Friday, May 10, 2013

Moving the Needle - a Quick Audit of the 7970

I dropped X-Plane into ATIAMD's GPU PerfStudio 2 to see what might be going on on the GPU side of things.  This is on a Sandy Bridge i5 with a 7970 on a 1920 x 1200 monitor.  I cranked the sim up to 4x SSAA (stupidly simplistic anti-aliasing) to really push fill rate.

And...

(Sigh...)

We're mostly CPU bound.  Still.

You know those GDC talks where the first thing the IHVs say is "most games are CPU bound?"  I can feel them glaring in my direction.

There was one case where I was able to absolutely hose the GPU: a full screen of thick particle-type clouds at 1080p + with 4x SSAA.  You can tell you're GPU bound just by the amount of heat the card blows out.

What was cool though, was running a batch profile in GPU PerfStudio and sorting by GPU time.  At a whopping, facemelting, eye bleeding 32 ms was a single batch of cloud puffs (about 10k vertices) that covered most of the screen.  The histogram falls off from there, with the next few most expensive cloud batches taking a few ms and everything else being noise.

This isn't hugely surprising...we know our cloud system is a fill-rate pig and thus responds badly to very large render surfaces...the real surprise is how the GTX 680 copes with them so well.  (What is less obvious is what to do about it; I fear the halo-type artifacts that a lot of half-res solutions provide may be a deal-breaker; re-rendering the edges with stencil will increase our geometry count and we do have a lot of puffs.  Probably the right thing is to start using hardware MSAA surfaces for the G-Buffer to leverage hardware compression.)

I went looking for anything else that might be slow and finally got an answer about pre-stenciling lighting volumes.  Our first deferred rendering implementation pre-stenciled lighting volumes to cut fill rate; we dropped the stencil pass when we found that we were CPU and AGP bandwidth bound; the only time losing stencil was a problem was in high-zoom lighting scenarios.

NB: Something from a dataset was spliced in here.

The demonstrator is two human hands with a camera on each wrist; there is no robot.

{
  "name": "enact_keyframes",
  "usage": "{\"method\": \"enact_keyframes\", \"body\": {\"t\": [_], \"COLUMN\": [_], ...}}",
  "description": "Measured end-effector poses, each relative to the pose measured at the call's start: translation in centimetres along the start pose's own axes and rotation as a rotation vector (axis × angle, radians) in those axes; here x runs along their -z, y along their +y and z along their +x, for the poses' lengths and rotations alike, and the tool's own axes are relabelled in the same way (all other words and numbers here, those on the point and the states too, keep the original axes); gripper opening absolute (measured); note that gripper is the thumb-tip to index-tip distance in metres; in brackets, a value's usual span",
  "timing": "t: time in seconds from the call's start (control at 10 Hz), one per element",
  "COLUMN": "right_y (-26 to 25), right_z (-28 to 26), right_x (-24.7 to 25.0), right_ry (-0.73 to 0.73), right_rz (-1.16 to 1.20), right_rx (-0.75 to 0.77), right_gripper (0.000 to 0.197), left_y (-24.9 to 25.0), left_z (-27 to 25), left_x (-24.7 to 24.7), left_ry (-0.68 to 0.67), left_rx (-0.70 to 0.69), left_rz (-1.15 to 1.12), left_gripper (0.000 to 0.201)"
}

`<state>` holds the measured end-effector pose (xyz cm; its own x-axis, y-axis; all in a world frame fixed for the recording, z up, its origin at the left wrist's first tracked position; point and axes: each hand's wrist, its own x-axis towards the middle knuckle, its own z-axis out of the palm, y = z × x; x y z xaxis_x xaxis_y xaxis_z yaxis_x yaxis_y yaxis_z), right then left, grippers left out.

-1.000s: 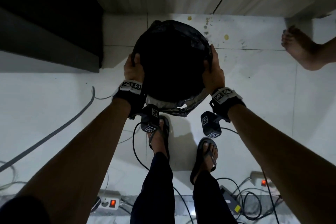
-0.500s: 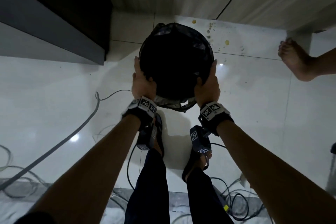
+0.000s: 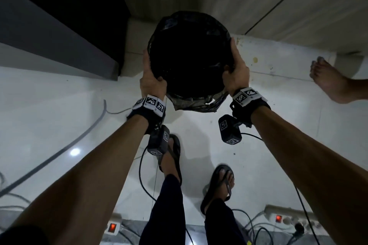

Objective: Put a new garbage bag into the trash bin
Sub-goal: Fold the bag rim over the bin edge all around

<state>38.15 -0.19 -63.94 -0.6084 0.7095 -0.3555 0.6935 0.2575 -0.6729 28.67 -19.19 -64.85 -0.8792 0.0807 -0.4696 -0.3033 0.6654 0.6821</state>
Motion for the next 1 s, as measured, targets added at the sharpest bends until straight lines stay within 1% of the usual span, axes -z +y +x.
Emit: {"method": "enact_keyframes", "body": {"t": [0.1,0.2,0.3,0.4,0.5,0.6,0.7,0.8,0.9,1.0], "right_y": [-3.0,-6.1,-8.2,-9.7,-10.2,-10.2,-10.3,-9.9,-9.4,-8.1], "right_z": [2.1,4.2,6.1,7.5,8.4,8.8,8.3,7.2,4.5,2.1], "right_x": [-1.8,-4.0,-6.5,-8.5,-9.5,-9.5,-9.0,-8.1,-6.1,-3.7], "right_ry": [-0.040,-0.076,-0.085,-0.113,-0.154,-0.256,-0.292,-0.219,-0.139,-0.120], "right_rz": [0.010,0.014,0.014,0.017,-0.025,-0.077,-0.109,-0.153,-0.190,-0.199], "right_rx": [0.045,0.093,0.130,0.148,0.126,0.095,0.081,0.128,0.173,0.199], "right_gripper": [0.092,0.090,0.088,0.087,0.084,0.080,0.074,0.074,0.071,0.069], "left_y": [0.2,0.3,0.3,0.6,0.6,0.4,0.6,0.5,0.0,-0.9], "left_z": [2.4,5.3,7.7,9.6,11.5,11.8,10.7,8.8,6.0,3.4], "left_x": [2.2,4.8,7.0,8.4,9.2,9.4,9.5,9.4,9.3,9.2], "left_ry": [0.035,0.073,0.091,0.017,-0.031,-0.078,-0.111,-0.055,-0.058,-0.055], "left_rx": [-0.070,-0.077,-0.062,0.000,0.092,0.102,0.085,0.086,0.039,0.015], "left_rz": [-0.033,-0.075,-0.108,-0.129,-0.137,-0.140,-0.154,-0.108,-0.162,-0.178], "left_gripper": [0.088,0.091,0.088,0.088,0.085,0.085,0.087,0.091,0.101,0.104]}}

With the GPU profiler, I could see that a moderate sized batch of light volumes around the Apron at our Seattle demo airport takes about 1.5 ms to render at the aforementioned rather large resolution.  The scene has maybe 3 or 4 volumes of that magnitude, and the rest are small enough in screen space that we don't need to care.

That only adds up to 6-10 ms of GPU time though - and given that the sun pass is fast enough to not show up in the top 10 list, FXAA is fast and even scenery fill isn't so bad, it's clear why light fill isn't the long pole, particularly when the CPU is struggling to get around the frame in 30 ms.  Cutting CPU work does appear to be the right thing here.

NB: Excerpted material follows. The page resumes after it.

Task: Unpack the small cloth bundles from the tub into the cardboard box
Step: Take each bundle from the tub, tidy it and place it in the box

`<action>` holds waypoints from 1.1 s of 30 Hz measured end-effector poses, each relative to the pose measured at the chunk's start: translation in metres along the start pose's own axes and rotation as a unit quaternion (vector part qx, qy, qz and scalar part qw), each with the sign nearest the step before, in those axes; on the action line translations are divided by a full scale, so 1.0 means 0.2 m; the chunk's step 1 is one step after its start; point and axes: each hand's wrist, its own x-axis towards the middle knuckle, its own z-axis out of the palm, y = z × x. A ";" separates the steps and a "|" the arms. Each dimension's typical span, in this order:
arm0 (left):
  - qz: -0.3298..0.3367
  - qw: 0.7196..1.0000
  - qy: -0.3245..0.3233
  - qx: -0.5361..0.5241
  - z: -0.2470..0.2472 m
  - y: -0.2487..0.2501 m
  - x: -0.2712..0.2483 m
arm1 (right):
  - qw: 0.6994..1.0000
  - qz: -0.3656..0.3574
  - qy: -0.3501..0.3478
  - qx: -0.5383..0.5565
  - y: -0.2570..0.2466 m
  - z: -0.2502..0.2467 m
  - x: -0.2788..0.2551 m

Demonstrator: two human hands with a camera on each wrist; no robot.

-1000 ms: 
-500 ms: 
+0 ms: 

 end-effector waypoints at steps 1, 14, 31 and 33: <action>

The real right thing, some day, in the future, when I have, like, spare time, would be to do two scene graph passes: the first one would draw lights except in the near N meters, with no stencil; the second pass would only grab the near lights and would do two passes, stenciling out the lights first.  This would give us the fill rate fix in the one case where it matters: when the light is close enough to be huge in screen space.  (Our non-sun lights tend to be reasonably small in world space - they are things like street lights, apron lights, and airplane landing lights.)

There is one limitation to GPU PerfStudio2 that frustrated me: because it doesn't sniff the call-stack during draw calls, it can't easily do data mining for the source of poor performance.  That is, if you have a big app that generates a huge frame using a number of common subsystems, if one subsystem sucks, it doesn't data mine that for you.  (Note: I did not experiment with trying to inject frame markers into the draw call stream...I don't even know if they support that using the KHR debug extension.)

My next step will be to integrate the NV and ATI performance counter APIs directly into the sim.  We have, at various times, had various timing utilities to allow us to rapidly instrument a code section in a way that follows the logical design, rather than just the call stack.  (Shark was so good that we didn't use any utilities for a while.)  With the GPU performance counters, we could potentially build HUD-style GPU metering directly into the app.